*Assignment*.
Go through the lines below, tally those that include the word "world", and give only the tally.

*Information shown*.
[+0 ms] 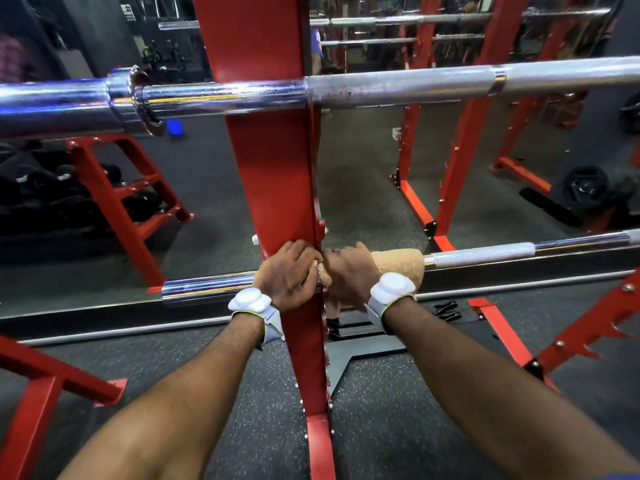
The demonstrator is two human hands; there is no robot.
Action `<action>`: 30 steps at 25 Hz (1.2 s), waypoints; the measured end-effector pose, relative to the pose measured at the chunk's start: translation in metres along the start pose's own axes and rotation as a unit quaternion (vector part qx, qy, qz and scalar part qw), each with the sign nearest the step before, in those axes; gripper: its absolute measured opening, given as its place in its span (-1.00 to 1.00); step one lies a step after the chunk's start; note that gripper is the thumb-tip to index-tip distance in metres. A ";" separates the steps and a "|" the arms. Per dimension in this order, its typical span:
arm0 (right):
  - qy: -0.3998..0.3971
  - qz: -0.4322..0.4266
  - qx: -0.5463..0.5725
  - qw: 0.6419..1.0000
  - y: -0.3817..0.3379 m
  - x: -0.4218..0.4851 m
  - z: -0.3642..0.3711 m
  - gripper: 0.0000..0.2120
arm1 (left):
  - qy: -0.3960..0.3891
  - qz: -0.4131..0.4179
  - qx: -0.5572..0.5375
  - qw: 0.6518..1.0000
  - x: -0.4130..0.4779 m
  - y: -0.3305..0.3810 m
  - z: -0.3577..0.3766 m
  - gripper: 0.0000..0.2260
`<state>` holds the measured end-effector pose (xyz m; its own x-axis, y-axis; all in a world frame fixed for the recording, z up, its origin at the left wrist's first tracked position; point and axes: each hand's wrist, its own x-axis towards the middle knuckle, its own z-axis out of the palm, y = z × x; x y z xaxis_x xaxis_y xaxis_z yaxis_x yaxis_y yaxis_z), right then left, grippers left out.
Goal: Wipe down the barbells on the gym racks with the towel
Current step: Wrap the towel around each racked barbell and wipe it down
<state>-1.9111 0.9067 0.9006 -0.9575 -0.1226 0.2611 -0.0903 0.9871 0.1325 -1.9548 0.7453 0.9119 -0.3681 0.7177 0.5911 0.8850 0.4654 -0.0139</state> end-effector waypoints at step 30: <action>-0.001 -0.033 0.001 0.999 0.007 -0.007 -0.003 -0.69 | -0.163 -0.021 0.105 0.981 -0.003 -0.011 0.016 -0.57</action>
<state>-1.9040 0.9139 0.9029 -0.9501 -0.1864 0.2502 -0.1527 0.9771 0.1480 -1.9682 0.7461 0.8970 -0.5055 0.8070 0.3054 0.8011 0.5704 -0.1812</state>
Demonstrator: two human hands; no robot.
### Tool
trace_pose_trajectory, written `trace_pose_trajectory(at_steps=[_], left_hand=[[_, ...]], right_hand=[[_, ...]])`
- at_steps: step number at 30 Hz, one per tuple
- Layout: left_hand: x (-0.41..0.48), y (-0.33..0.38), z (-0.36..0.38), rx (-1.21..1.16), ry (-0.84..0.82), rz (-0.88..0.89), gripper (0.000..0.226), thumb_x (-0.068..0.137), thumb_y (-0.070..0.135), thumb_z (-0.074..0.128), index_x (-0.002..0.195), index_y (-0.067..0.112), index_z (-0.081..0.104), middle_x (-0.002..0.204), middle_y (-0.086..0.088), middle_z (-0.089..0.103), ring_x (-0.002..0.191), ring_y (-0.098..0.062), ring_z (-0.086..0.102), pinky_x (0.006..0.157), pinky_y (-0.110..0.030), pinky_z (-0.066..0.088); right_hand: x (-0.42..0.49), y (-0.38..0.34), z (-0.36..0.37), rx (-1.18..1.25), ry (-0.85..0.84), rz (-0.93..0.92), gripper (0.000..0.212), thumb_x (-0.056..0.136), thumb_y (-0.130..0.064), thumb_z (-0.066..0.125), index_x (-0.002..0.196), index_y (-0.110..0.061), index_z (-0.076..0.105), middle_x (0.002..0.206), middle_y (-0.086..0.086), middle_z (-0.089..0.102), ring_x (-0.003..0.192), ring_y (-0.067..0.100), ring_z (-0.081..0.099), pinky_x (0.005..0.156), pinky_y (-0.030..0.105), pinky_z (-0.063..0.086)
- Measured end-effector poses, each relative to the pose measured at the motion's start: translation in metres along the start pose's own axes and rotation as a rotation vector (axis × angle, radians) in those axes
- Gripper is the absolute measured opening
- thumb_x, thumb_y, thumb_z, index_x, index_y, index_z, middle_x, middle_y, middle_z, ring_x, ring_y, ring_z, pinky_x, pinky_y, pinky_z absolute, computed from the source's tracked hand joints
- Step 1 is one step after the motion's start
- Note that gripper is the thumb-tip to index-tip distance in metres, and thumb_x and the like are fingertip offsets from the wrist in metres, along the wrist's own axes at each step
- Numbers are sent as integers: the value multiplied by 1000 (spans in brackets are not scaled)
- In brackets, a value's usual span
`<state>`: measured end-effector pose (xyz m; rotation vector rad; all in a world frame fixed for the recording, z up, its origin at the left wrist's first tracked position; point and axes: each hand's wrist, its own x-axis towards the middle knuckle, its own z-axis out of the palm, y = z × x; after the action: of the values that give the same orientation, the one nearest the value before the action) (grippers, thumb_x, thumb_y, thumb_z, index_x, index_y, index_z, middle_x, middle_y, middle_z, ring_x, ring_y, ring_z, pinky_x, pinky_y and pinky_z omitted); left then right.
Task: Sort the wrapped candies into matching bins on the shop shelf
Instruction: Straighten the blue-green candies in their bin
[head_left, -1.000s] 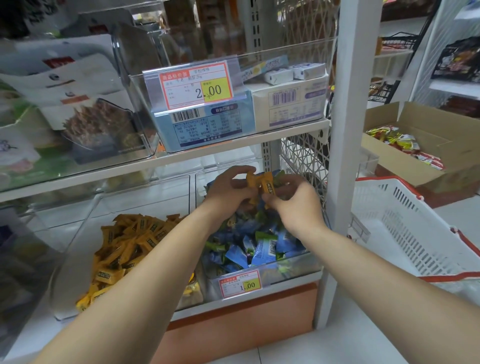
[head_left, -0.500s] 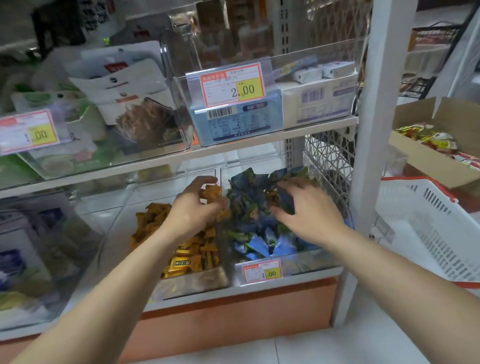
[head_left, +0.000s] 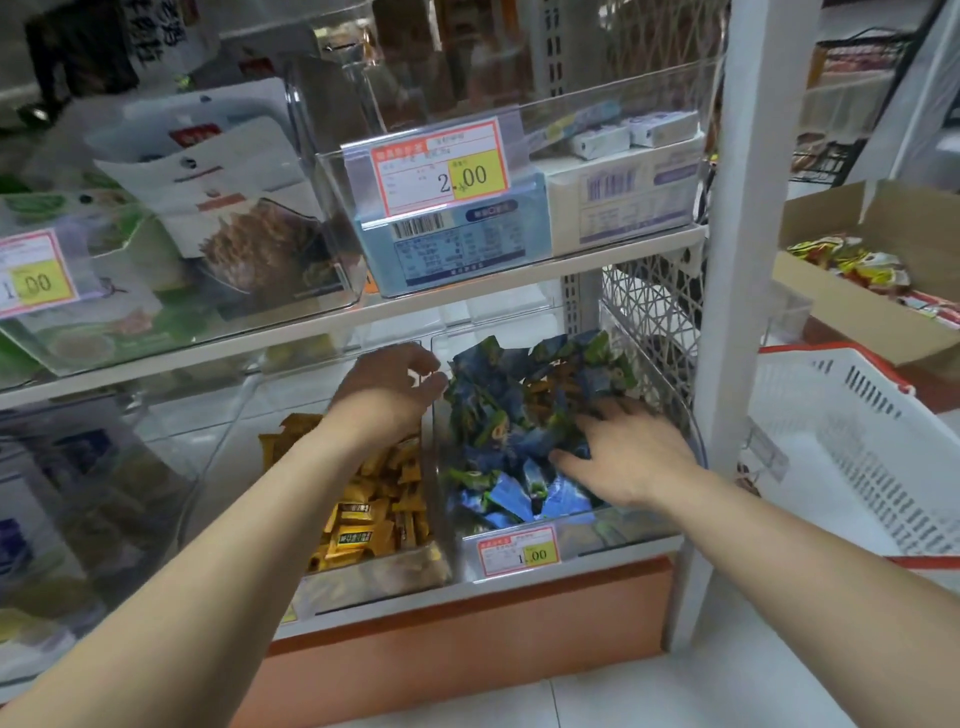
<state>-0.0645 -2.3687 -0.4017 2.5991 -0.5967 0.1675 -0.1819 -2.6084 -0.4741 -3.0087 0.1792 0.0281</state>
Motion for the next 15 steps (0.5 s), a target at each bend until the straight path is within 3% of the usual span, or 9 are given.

*Result of this exercise*.
2